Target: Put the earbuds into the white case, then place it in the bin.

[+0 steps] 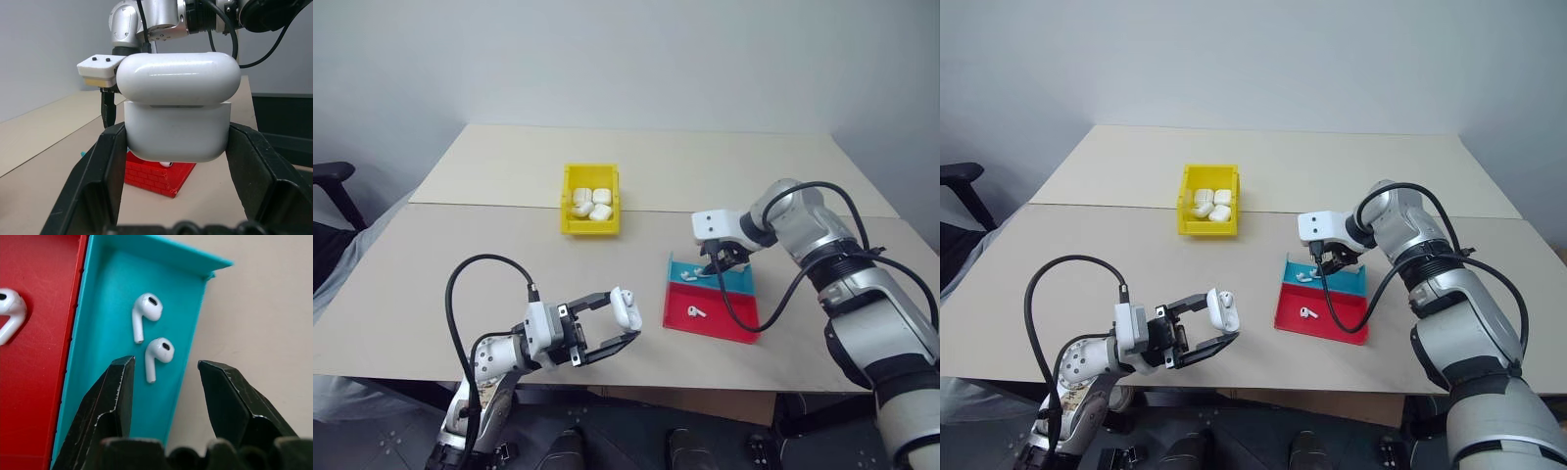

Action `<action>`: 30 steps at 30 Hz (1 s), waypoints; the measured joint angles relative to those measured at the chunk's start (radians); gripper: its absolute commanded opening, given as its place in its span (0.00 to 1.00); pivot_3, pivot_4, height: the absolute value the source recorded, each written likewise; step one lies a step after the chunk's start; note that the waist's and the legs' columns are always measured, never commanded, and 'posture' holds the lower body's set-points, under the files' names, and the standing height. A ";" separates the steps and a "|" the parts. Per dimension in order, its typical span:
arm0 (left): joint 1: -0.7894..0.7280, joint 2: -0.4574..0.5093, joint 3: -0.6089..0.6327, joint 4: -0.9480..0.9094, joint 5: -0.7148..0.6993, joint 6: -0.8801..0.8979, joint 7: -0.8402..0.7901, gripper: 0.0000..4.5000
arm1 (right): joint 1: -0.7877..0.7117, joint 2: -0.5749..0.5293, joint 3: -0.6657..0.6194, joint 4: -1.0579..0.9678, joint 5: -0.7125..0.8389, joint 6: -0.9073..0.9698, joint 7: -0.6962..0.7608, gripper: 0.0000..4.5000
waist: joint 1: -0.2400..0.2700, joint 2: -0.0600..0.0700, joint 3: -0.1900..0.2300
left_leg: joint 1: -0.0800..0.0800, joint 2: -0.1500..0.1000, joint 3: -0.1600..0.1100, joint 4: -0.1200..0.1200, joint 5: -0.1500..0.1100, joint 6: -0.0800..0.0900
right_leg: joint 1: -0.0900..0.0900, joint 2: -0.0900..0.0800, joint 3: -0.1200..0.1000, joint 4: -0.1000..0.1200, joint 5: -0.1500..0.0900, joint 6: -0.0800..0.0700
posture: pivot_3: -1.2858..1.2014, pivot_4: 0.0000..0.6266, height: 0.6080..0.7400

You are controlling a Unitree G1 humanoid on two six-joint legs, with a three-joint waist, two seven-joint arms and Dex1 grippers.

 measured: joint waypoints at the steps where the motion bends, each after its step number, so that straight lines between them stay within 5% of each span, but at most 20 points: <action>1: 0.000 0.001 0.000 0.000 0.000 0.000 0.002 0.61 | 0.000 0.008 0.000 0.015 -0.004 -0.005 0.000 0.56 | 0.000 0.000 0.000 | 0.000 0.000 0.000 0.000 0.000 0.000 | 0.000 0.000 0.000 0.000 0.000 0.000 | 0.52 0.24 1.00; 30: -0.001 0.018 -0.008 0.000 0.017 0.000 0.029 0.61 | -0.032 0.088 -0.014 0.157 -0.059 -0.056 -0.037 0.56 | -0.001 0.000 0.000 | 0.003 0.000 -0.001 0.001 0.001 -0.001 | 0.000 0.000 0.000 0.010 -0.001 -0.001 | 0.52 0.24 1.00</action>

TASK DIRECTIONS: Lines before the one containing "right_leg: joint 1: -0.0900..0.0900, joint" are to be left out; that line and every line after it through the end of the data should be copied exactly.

WRITTEN REPLY:
right_leg: joint 1: -0.0900..0.0900, joint 2: -0.0900..0.0800, joint 3: -0.1200..0.1000, joint 4: -0.1000..0.1200, joint 5: -0.1500..0.0900, joint 6: -0.0800..0.0700
posture: pivot_3: -1.2858..1.2014, pivot_4: 0.0000..0.6266, height: 0.6080..0.7400

You are controlling a Unitree G1 humanoid on two six-joint legs, with a three-joint waist, two seven-joint arms and Dex1 grippers.

 measured: joint waypoints at the steps where the motion bends, each after its step number, so that straight lines between them stay within 5% of each span, but at most 20 points: <action>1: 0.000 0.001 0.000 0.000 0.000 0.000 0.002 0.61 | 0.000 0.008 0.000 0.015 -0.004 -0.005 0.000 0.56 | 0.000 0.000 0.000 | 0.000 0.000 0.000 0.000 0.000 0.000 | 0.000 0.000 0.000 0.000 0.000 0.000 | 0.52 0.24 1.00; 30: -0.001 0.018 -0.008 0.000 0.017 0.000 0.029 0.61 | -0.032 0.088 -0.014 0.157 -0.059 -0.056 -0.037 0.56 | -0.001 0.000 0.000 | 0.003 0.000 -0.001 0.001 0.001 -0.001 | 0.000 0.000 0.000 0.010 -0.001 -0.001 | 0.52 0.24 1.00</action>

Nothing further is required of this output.